Man that looks good.  I never thought to use a ziplog to squeeze the cream cheese out, I always used a spoon and it takes time.  No more spoons!!!

Hey, know of anyone here who will punch 1 inch holes into some metal so I can have a stuffed jalapeno/ABT rack for smoking whole stuffed peppers vertically?


----------



## gr0uch0 (Feb 6, 2017)

Ziplocs are great piping bags:  use them and toss.  Regarding someone punching holes in metal, I've got this one and it's great.  You're not going to find anyone who could do a one-off for this price and qualiity.


----------



## nopigleftbehind (Feb 6, 2017)

Going to give this one a try for sure.  Awesome pics.  Thanks


----------



## tallbm (Feb 6, 2017)

gr0uch0 said:


> Ziplocs are great piping bags:  use them and toss.  Regarding someone punching holes in metal, I've got this one and it's great.  You're not going to find anyone who could do a one-off for this price and qualiity.
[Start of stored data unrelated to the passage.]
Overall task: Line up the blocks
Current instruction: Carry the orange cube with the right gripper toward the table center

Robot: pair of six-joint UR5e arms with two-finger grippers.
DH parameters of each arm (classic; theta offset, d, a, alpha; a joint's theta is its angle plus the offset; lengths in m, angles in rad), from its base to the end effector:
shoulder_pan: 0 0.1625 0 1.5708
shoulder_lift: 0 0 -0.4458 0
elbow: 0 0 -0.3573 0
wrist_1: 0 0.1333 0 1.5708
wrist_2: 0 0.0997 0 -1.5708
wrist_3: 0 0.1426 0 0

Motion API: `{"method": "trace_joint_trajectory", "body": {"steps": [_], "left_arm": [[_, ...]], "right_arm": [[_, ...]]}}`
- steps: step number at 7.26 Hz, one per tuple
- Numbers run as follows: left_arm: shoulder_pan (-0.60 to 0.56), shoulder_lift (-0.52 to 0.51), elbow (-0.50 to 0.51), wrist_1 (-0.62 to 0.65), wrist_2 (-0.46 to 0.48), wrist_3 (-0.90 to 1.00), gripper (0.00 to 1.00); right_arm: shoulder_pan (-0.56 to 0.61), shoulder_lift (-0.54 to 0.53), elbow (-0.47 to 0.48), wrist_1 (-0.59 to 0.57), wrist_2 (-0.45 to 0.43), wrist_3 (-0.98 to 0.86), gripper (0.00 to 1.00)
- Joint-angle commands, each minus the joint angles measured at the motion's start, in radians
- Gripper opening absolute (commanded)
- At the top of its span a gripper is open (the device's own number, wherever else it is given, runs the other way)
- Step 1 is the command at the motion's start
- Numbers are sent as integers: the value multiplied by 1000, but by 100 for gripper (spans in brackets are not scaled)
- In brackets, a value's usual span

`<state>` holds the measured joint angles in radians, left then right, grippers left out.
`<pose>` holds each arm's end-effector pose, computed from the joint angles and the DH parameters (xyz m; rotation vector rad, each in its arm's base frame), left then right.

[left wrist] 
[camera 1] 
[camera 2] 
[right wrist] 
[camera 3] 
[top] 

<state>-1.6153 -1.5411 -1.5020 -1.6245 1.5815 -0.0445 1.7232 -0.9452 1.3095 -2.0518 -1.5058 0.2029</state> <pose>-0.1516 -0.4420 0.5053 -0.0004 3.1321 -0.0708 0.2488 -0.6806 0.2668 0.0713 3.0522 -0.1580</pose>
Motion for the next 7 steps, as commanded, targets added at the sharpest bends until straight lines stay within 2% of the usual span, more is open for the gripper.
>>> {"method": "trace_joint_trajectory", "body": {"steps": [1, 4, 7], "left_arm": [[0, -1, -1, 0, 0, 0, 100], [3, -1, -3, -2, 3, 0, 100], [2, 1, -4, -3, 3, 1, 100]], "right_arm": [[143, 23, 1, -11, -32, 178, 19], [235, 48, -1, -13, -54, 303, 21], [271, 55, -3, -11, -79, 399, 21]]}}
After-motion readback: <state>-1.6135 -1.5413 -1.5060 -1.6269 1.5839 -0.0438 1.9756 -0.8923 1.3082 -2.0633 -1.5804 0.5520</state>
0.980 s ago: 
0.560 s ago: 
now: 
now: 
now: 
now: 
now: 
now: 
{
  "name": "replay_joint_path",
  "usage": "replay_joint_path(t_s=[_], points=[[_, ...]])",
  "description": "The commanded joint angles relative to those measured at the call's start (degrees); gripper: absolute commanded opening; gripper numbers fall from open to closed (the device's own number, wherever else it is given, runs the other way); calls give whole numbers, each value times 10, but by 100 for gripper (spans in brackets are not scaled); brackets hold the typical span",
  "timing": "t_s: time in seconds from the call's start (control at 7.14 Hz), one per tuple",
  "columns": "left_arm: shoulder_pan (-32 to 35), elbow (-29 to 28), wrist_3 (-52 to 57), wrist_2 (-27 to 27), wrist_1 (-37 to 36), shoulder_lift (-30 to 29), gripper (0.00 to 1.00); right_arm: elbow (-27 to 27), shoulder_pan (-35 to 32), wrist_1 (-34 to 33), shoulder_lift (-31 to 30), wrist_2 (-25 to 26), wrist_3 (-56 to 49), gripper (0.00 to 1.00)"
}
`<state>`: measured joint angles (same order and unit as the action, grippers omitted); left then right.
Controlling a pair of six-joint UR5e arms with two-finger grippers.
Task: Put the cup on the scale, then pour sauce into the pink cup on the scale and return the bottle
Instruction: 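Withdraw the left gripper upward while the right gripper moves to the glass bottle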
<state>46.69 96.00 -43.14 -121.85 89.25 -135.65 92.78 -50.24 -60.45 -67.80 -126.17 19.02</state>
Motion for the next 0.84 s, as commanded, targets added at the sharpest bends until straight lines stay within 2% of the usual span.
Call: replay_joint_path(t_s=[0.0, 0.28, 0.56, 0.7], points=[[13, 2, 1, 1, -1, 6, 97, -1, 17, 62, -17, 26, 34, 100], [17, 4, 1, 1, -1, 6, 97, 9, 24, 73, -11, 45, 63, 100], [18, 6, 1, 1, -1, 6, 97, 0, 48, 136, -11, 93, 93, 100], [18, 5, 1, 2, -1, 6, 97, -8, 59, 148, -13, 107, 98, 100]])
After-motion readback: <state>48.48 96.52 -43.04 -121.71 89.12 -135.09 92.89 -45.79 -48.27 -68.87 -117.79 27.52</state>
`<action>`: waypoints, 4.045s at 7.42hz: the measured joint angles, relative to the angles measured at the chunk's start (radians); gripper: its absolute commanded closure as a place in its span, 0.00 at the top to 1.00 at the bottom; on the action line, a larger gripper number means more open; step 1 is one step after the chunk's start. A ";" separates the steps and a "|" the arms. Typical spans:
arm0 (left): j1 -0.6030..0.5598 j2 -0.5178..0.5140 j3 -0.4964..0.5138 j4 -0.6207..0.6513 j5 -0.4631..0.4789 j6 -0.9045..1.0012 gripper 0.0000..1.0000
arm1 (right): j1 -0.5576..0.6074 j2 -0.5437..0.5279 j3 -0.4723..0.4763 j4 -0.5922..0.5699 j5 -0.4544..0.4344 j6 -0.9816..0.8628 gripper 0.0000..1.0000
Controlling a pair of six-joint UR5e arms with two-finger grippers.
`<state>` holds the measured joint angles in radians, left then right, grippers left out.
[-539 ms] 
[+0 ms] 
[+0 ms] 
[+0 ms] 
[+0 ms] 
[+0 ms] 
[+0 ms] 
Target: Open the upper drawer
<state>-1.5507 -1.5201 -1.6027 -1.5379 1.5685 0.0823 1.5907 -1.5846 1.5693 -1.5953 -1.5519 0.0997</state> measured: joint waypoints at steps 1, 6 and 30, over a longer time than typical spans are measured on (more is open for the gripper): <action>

Just what I was looking for!  Thanks!


----------



## nopigleftbehind (Feb 6, 2017)

Thats a cool tool.


----------



## bigdaddo (Feb 11, 2017)

Wow! I am drooling!I will definitely be giving them a try in short order.


----------



## crankybuzzard (Feb 11, 2017)

Not sure how I missed this one!   That looks like a great recipe for sure!

I'm giving a point for stealing your recipe!

By the way, I thought of you in a thread I started a bit ago.  :laugh1:


----------



## chilerelleno (Feb 11, 2017)

CrankyBuzzard said:


> Not sure how I missed this one!   That looks like a great recipe for sure!
> 
> I'm giving a point for stealing your recipe!
> 
> By the way, I thought of you in a thread I started a bit ago.  :laugh1:


Well, better late than never... Thanks for the Point.

If your talking Pew Pew Pew...  LOL... I like your clay holders, I'd like to order one that holds 5 up and 5 across.
Also, just ordered me a new Pew Pew Pew toy, a Beretta CX4 Storm 9mm carbine.


----------



## crankybuzzard (Feb 11, 2017)

ChileRelleno said:


> Well, better late than never... Thanks for the Point.
> 
> If your talking Pew Pew Pew...  LOL... I like your clay holders, I'd like to order one that holds 5 up and 5 across.
> Also, just ordered me a new Pew Pew Pew toy, a Beretta CX4 Storm 9mm carbine.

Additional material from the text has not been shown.